BEGIN

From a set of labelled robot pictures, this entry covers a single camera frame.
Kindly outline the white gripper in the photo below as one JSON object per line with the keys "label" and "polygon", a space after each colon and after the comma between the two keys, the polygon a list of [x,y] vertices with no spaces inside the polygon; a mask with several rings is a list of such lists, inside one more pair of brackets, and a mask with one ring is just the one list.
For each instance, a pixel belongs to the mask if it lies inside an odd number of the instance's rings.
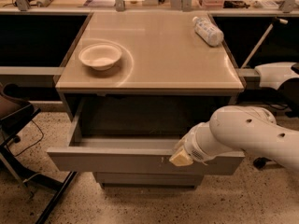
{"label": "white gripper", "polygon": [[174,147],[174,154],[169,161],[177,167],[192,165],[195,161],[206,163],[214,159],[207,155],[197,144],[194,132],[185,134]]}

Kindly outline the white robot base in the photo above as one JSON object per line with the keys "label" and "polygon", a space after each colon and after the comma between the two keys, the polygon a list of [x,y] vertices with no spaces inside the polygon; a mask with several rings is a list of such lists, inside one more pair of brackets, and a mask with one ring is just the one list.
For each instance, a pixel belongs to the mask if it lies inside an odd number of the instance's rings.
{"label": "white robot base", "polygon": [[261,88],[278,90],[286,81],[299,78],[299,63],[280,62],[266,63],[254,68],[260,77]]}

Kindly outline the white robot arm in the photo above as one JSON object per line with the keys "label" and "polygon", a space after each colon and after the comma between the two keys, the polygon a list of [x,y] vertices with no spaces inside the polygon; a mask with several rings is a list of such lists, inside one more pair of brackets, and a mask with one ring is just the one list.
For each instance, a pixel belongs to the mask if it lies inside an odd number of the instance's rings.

END

**What to work on:** Copy the records word for word, leaving no picture in the copy.

**Output below:**
From a set of labelled robot pictures, this entry covers a single camera frame.
Kindly outline the white gripper in the photo below as one JSON object per line with the keys "label" and "polygon", a space after each colon and after the comma between the two keys, the polygon a list of [x,y] vertices with no spaces inside the polygon; a mask with several rings is a list of such lists, inside one more pair of brackets, and a mask with one ring is just the one list.
For each instance, a pixel belongs to the mask if it lies inside an odd number of the instance's rings.
{"label": "white gripper", "polygon": [[174,147],[174,154],[169,161],[177,167],[192,165],[195,161],[206,163],[214,159],[207,155],[197,144],[194,132],[185,134]]}

Kindly outline the white robot base in the photo above as one JSON object per line with the keys "label" and "polygon", a space after each colon and after the comma between the two keys, the polygon a list of [x,y] vertices with no spaces inside the polygon; a mask with several rings is a list of such lists, inside one more pair of brackets, and a mask with one ring is just the one list.
For each instance, a pixel belongs to the mask if it lies inside an odd number of the instance's rings.
{"label": "white robot base", "polygon": [[261,88],[278,90],[286,81],[299,78],[299,63],[280,62],[266,63],[254,68],[260,77]]}

Kindly outline the white robot arm in the photo above as one JSON object per line with the keys "label" and "polygon", a space after each colon and after the comma between the two keys, the polygon a list of [x,y] vertices with no spaces inside the polygon; a mask with several rings is a list of such lists, inside one more pair of brackets, and a mask with one ring is just the one list.
For each instance, a pixel belongs to the mask if it lies inside an odd number of the instance's rings.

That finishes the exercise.